Except, of course, in the quiet workings of those more devious than the rest of us, it merely became a marketing tool in order to create greater wealth while declaring that it was for the greater good of society.
Thus did it become advertised that drinking a certain brand of coffee was “good for the world”, that buying certain products “helped the environment”, and driving certain vehicles cut down the pollutants and emissions in order to “save” the planet — all the while, those very same companies reaped profits and the people flew around spewing vast amounts of exhaust plumes into the blue skies above.
The fact is, the Priority of Me has never changed in this universe, ever since the first man or woman looked into the reflection posed from a placid lake or pond and saw that there was a “Me” distinct from a “You” or some other. From that moment onwards, the Law of Self-Regard would take hold. The “priority of me” has not changed; it is reflective of a society that constantly advertises cosmetic artifice and promotes youth, beauty and first impressions as the mainstay of relevant values.

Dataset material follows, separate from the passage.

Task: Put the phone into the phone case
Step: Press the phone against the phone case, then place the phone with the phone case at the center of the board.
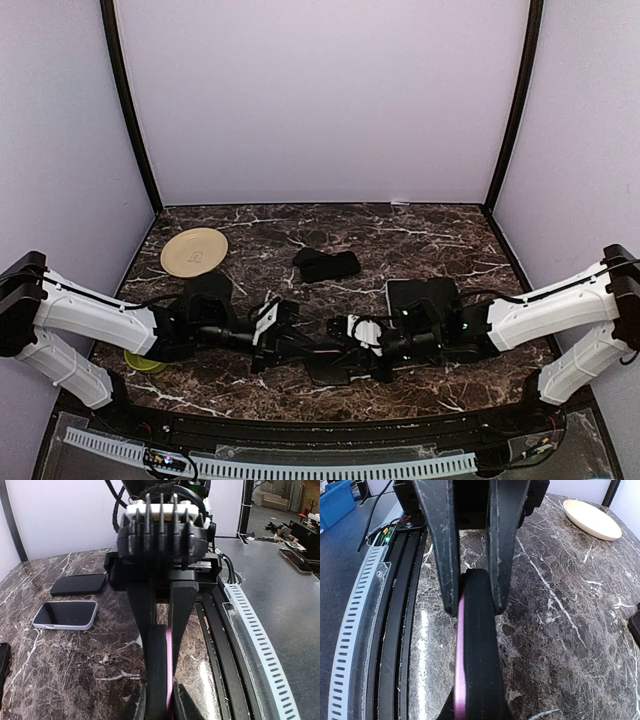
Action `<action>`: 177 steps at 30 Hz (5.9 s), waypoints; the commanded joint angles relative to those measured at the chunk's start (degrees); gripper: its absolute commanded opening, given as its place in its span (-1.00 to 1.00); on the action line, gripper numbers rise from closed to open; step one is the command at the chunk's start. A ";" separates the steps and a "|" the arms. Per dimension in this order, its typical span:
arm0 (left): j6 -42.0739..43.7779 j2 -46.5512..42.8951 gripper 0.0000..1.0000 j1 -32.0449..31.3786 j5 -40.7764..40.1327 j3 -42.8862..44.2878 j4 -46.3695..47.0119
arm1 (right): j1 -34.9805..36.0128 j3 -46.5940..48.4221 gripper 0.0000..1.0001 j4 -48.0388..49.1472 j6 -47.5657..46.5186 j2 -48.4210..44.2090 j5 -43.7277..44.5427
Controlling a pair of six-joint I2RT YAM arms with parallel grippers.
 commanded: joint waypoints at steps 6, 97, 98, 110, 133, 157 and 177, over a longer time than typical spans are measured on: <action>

Ultimately, one may ask, is there anything wrong with such an ordering of priorities? If not me, then who? If not you, then why not me?
For Federal employees and U.S. Postal workers who suffer from a medical condition such that the medical condition prevents the Federal or Postal worker from performing one or more of the essential elements of one’s Federal or Postal job, it is important to recognize that the priority of me extends to the Federal agency and the Postal facility throughout — for, once you divulge the fact that you intend to file for Federal Disability Retirement benefits with the U.S. Office of Personnel Management, whether you are under FERS, CSRS or CSRS Offset, they begin to treat you as an “outsider” who can no longer benefit the “priority of me”.
Medical conditions necessitate a reordering of priorities, and it is important to make that “me” as a greater priority by focusing upon one’s health; but always remember that the “Me Generation” that purportedly had passed has, in fact, never disappeared, and the Federal Agency or the Postal Service will begin to systematically exclude you in favor of themselves — or, from their perspective, making themselves as the “Me Priority”.
No, the “Me Generation” never disappeared; instead, like a chameleon, they simply changed their appearances.